Chi è interessato ad approfondire la conoscenza in materia di accomodamento ragionevole, di cui al sopra citato c. 3 bis, art. 3, d.lgs. n. 216/2003, potrà consultare un mio articolo al seguente indirizzo: https://www.avvocatotessitore.it/effetti-della-sopravvenuta-inidoneita-del-lavoratore-alle-mansioni-svolte-laccomodamento-ragionevole-la-nullita-del-licenziamento-illegittimo-e-la-reintegrazione/
26/08/2024
Avv. Giorgio Tessitore
esperto in relazioni industriali, diritto del lavoro e previdenziale
convenzionato con il patronato Inas Cisl
[1] Per chiarire il concetto di disabilità, per i fini di cui si occupano le sentenze sull’argomento in esame, si riportano due periodi della sentenza in commento.

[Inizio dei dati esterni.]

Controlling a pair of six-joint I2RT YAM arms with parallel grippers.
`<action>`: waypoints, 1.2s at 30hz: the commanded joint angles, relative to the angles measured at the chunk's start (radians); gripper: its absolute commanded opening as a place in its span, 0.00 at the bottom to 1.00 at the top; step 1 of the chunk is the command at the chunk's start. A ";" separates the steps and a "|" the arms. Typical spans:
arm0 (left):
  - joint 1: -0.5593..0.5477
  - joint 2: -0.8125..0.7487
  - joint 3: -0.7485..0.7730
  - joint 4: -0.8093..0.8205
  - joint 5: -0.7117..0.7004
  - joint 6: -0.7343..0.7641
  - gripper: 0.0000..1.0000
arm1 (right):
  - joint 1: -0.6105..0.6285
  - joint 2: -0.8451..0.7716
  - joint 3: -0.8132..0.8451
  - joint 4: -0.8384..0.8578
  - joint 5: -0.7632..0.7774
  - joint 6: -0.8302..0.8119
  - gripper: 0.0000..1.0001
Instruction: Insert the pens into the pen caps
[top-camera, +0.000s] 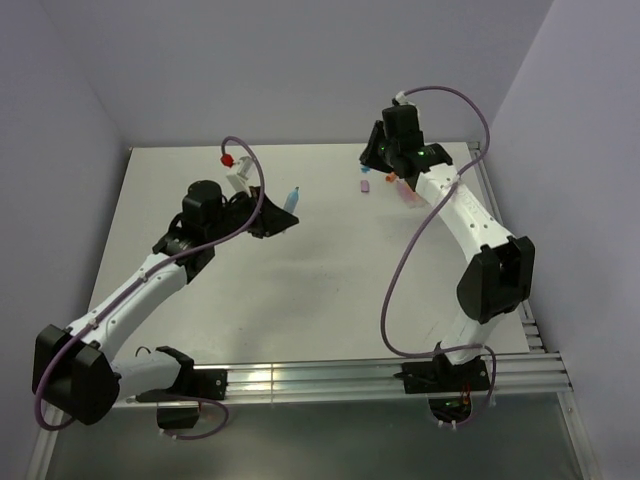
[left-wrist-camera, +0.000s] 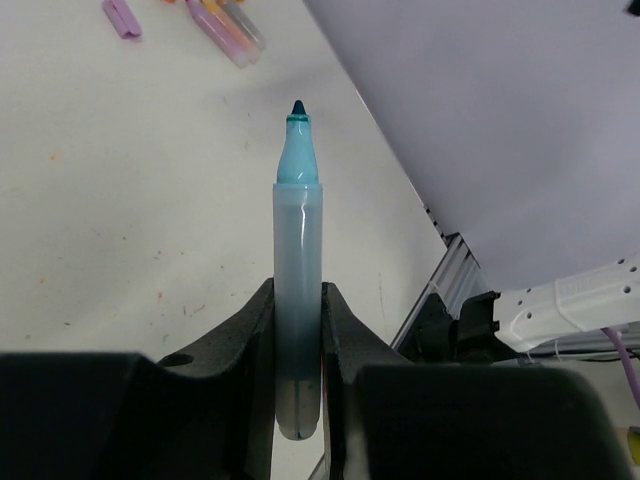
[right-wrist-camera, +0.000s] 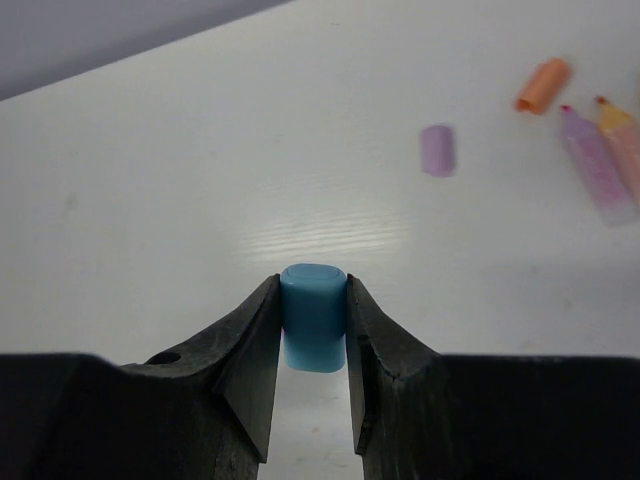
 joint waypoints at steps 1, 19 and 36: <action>-0.049 0.060 0.060 0.095 -0.034 0.015 0.00 | 0.071 -0.056 -0.006 0.068 -0.060 0.051 0.00; -0.217 0.222 -0.032 0.448 -0.319 -0.088 0.00 | 0.173 -0.167 -0.039 0.134 -0.114 0.156 0.00; -0.230 0.251 -0.040 0.456 -0.323 -0.108 0.00 | 0.245 -0.144 -0.034 0.116 -0.094 0.149 0.00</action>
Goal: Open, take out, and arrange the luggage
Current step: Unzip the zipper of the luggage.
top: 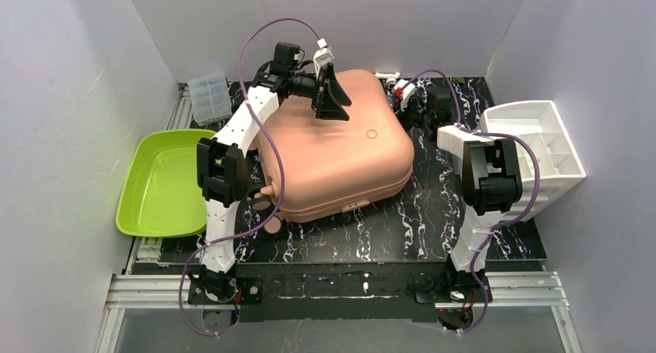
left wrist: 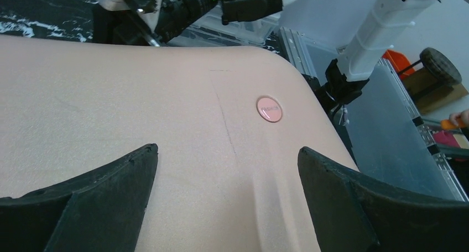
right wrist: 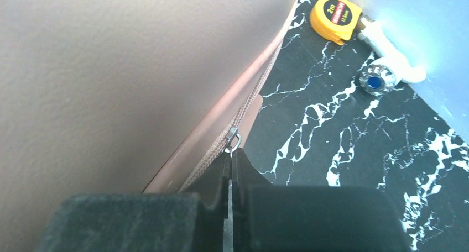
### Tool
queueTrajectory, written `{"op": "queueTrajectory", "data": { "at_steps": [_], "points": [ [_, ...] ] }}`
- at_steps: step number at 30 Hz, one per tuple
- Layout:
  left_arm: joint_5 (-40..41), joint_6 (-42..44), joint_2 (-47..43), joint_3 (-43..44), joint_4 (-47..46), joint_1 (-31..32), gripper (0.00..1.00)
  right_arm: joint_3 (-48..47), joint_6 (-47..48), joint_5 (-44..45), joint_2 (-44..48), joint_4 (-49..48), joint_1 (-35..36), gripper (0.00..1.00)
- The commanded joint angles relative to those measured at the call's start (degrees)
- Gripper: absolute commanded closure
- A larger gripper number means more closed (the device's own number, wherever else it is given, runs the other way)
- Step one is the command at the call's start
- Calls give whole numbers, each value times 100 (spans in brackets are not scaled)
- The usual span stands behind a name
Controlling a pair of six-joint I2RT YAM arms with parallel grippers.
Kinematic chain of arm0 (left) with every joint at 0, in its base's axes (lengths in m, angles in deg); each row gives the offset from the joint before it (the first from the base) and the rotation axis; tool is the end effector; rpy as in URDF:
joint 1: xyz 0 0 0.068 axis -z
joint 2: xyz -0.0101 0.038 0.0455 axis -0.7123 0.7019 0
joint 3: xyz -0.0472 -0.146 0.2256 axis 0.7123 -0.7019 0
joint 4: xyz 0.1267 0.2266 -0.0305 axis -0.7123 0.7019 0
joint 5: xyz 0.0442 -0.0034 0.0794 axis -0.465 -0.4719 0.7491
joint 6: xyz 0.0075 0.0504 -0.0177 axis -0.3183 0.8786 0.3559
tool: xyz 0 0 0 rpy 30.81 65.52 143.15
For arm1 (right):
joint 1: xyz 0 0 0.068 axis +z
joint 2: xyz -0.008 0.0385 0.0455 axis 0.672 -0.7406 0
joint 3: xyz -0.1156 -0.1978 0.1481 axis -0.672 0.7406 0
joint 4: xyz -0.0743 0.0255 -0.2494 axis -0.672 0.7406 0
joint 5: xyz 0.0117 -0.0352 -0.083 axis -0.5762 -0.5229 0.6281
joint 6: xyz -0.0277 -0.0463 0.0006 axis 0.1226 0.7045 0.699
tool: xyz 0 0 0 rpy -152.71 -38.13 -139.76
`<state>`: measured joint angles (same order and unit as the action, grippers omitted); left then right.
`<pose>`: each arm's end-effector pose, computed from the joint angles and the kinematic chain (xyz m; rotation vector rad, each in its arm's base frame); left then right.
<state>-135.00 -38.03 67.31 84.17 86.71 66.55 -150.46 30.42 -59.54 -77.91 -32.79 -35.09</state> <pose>0.4497 -0.2111 0.3316 1.2857 1.4250 -1.4684 0.4347 0.0741 0.2057 -0.9344 1.6824 0.3268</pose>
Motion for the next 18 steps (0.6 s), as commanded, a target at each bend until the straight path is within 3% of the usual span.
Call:
{"op": "queueTrajectory", "data": {
  "at_steps": [1,4,7,12,18],
  "points": [
    [1429,-1426,-161,-495,-495,-215,2,450,320,375,268,-225,-33,99],
    [2374,-1417,-71,-147,-763,-265,2,522,301,377,369,-205,-30,99],
    [2910,-1329,282,537,-625,-276,2,528,327,392,461,-128,-31,99],
    [3592,-1216,715,758,-885,-278,2,508,415,419,533,32,-34,99],
    [3601,-915,1316,1208,-612,-252,2,514,483,415,524,94,-31,99]
  ]
}}
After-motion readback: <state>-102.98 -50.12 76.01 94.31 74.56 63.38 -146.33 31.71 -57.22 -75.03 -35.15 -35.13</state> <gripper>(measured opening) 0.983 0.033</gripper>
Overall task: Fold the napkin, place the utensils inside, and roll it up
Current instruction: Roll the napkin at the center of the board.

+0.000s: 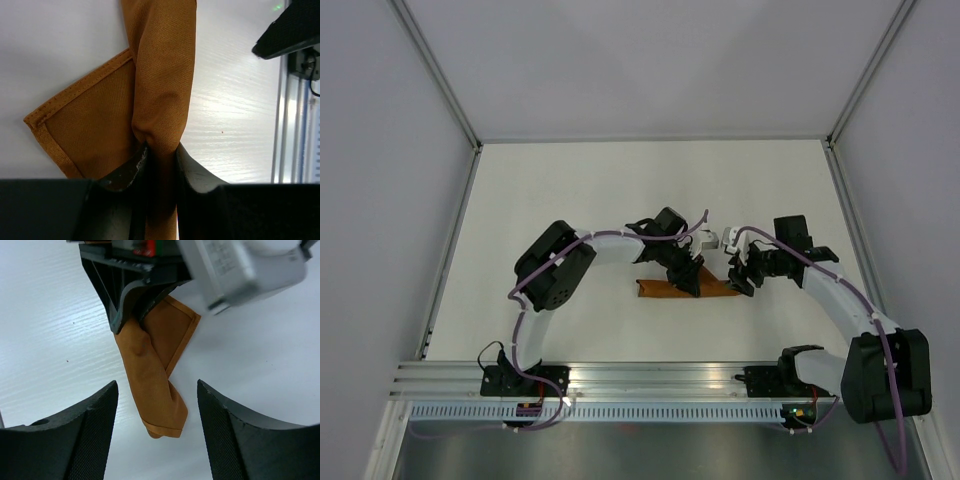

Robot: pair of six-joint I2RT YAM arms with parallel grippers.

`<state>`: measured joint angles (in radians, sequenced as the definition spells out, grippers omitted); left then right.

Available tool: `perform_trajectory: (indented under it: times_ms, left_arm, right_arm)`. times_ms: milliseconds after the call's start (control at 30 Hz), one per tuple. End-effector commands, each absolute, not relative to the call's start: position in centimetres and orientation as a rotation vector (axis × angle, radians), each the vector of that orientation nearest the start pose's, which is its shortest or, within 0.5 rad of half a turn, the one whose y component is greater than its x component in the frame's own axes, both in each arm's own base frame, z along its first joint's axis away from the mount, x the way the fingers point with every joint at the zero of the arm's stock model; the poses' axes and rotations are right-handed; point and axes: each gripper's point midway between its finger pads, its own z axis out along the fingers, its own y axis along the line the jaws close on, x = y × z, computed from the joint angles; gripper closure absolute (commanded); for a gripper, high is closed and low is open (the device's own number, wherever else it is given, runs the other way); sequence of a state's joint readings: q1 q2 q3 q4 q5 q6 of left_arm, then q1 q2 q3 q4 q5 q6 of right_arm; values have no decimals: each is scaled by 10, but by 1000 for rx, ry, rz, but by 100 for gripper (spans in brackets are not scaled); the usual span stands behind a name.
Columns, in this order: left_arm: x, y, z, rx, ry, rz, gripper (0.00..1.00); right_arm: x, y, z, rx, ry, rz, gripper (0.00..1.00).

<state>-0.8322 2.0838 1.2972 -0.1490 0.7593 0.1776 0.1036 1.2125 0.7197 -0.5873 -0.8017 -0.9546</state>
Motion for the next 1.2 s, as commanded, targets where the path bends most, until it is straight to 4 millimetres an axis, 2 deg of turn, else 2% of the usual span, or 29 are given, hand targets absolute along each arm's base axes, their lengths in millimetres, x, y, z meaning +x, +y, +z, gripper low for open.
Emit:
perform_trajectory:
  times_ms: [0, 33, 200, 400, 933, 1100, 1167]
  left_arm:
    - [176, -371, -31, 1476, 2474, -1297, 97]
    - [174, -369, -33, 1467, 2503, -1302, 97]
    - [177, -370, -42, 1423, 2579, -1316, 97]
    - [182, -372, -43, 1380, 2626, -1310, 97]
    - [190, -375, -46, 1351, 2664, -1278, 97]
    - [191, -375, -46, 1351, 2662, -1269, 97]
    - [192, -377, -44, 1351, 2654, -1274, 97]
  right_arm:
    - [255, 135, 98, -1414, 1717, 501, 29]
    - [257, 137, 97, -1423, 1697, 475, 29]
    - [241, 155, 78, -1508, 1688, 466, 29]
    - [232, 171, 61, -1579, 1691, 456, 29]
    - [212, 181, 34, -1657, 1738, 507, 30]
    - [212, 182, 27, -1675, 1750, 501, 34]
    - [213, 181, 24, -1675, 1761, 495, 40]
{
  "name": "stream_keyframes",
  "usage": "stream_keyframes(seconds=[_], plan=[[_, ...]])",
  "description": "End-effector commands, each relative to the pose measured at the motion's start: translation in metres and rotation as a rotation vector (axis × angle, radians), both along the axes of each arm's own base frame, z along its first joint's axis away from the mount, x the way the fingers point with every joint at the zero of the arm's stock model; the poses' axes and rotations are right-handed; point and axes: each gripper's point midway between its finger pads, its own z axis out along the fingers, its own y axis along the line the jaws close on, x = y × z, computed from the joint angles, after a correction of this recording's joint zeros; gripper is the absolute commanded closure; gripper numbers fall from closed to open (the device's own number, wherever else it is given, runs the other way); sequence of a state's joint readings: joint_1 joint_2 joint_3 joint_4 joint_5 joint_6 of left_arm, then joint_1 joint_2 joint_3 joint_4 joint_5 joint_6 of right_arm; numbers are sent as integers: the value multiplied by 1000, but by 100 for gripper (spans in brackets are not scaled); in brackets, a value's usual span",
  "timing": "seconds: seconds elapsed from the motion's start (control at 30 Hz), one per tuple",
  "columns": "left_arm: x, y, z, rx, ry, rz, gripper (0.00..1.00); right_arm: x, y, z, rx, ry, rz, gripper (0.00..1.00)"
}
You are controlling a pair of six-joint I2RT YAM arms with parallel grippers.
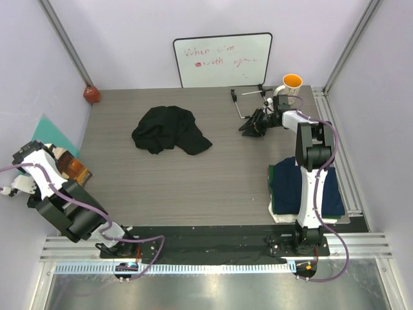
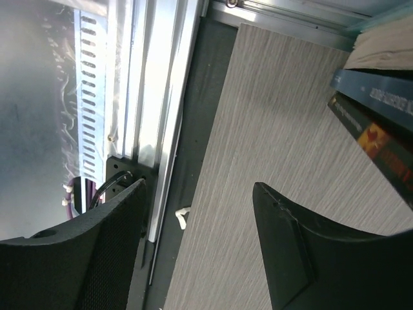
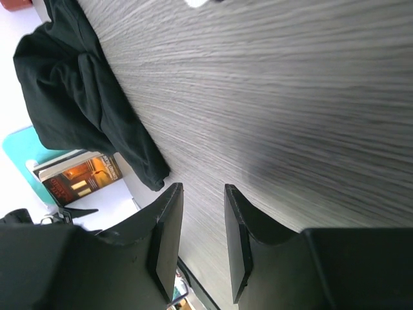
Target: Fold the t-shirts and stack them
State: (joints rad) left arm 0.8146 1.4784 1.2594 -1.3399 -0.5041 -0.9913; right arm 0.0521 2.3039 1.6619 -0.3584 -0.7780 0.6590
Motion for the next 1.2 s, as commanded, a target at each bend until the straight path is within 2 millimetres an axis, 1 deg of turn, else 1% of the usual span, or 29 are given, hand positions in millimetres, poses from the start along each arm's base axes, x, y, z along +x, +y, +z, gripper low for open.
stream_keyframes(seconds=[0.0,0.17,0.3,0.37,0.47,0.53,0.57,0.6,0.63,0.67,0.77,0.83,0.87,0.93,0.97,1.03,1.1,1.17], plan=[[4,21,4,45,5,30,32,6,-2,22,32,-44,-6,62],[5,24,1,40,18,32,32,4,-2,24,30,-46,-6,62],[-6,17,-8,1,52,57,31,-1,-2,24,25,-44,-2,62],[-11,14,-8,-9,56,71,31,-3,-3,24,21,-44,-5,62],[-12,10,-9,-18,52,66,31,-3,-4,23,19,-48,-8,62],[-14,4,-11,-41,51,65,31,-5,-3,23,21,-42,-7,62],[-20,-3,-8,-57,67,67,31,-5,-3,23,20,-43,-9,62],[-24,-7,-10,-59,77,75,31,-4,-4,23,19,-49,-11,62],[-27,-7,-6,-30,65,74,31,-4,-3,24,19,-50,-12,62],[-31,-11,-10,-40,75,77,31,-4,-4,23,20,-48,-13,62],[-32,-21,-13,-74,69,87,31,-4,-3,23,29,-46,-10,62],[-36,-21,-8,-61,80,83,31,-3,-3,22,28,-46,-11,62],[-39,-17,-3,-28,91,82,31,-3,-3,22,30,-47,-11,62],[-43,-12,2,0,111,83,31,-4,-2,22,33,-45,-10,62],[-41,-7,4,11,116,83,31,-5,-2,22,35,-45,-8,62],[-41,-7,7,5,122,92,31,-5,-2,22,36,-46,-6,62],[-42,-2,13,36,122,93,31,-5,-3,23,36,-49,-8,62],[-47,1,17,50,134,103,31,-6,-2,23,38,-48,-8,62]])
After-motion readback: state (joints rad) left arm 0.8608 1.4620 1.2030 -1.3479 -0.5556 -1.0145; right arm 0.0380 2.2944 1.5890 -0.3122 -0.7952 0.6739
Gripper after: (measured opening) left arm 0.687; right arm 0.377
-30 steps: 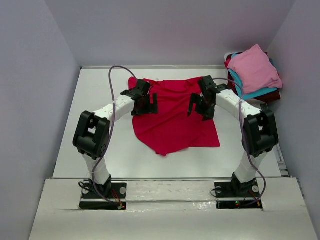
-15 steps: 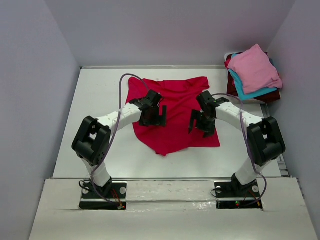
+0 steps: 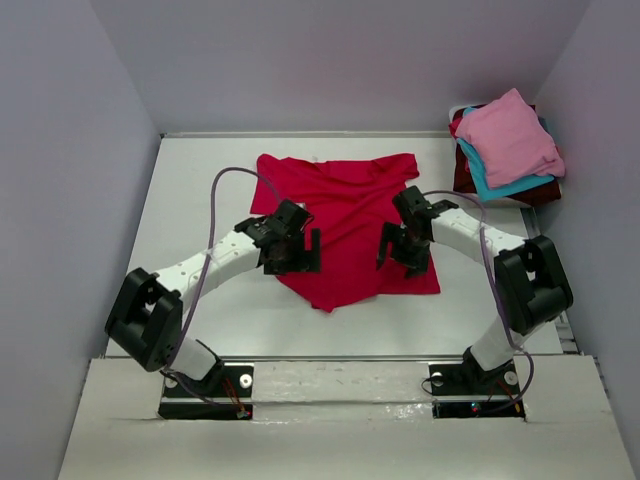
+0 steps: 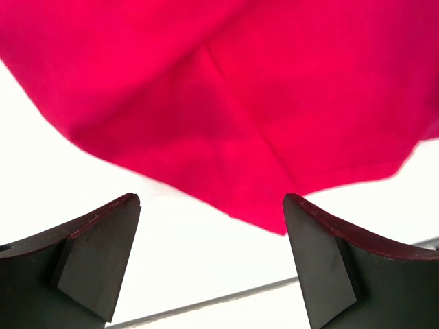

“Secondo la Corte di Giustizia “la nozione di “handicap” di cui alla direttiva 2000/78 deve essere interpretata nel senso che essa include una condizione patologica causata da una malattia diagnosticata come curabile o incurabile, qualora tale malattia comporti una limitazione, risultante in particolare da menomazioni fisiche, mentali o psichiche, che, in interazione con barriere di diversa natura, possa ostacolare la piena ed effettiva partecipazione della persona interessata alla vita professionale su base di uguaglianza con gli altri lavoratori, e tale limitazione sia di lunga durata” (CGUE sentenze 11 aprile 2013, HKDanmark, C-335/11 e C-337/11, punti 38-42; 18 marzo 2014, Z., C-363/12, punto 76; 18 dicembre 2014, FOA, C-354/13, punto 53; 1 dicembre 2016, Mo. Da. C-395/15, punti 41-42).
Per quanto riguarda la nozione del carattere “duraturo” della limitazione, “tra gli indizi che consentono di considerare “duratura” una limitazione figura in particolare la circostanza che, all’epoca del fatto asseritamente discriminatorio, la menomazione dell’interessato non presentava una prospettiva ben delimitata di superamento nel breve periodo o, (…), il fatto che tale menomazione poteva protrarsi in modo rilevante prima della guarigione di tale persona”, mediante una valutazione essenzialmente di fatto compiuta dal giudice, basata “sugli elementi obiettivi complessivi di cui dispone, in particolare sui documenti e sui certificati concernenti lo stato di tale persona, redatti sulla base di conoscenze e dati medici e scientifici attuali” (CGUE, sentenza, 1.12.2016, DAOUIDI, cause riunite C-395/2015, punti 54-57, di recente richiamata da Cass. n. 10568 del 2024).”
[2] Il comma 3-bis dell’art. 3 del d.lgs. n. 216/2003 è il seguente: “Al fine di garantire il rispetto del principio della parità di trattamento delle persone con disabilità, i datori di lavoro pubblici e privati sono tenuti ad adottare accomodamenti ragionevoli, come definiti dalla Convenzione delle Nazioni Unite sui diritti delle persone con disabilità, ratificata ai sensi della legge 3 marzo 2009, n. 18, nei luoghi di lavoro, per garantire alle persone con disabilità la piena eguaglianza con gli altri lavoratori.”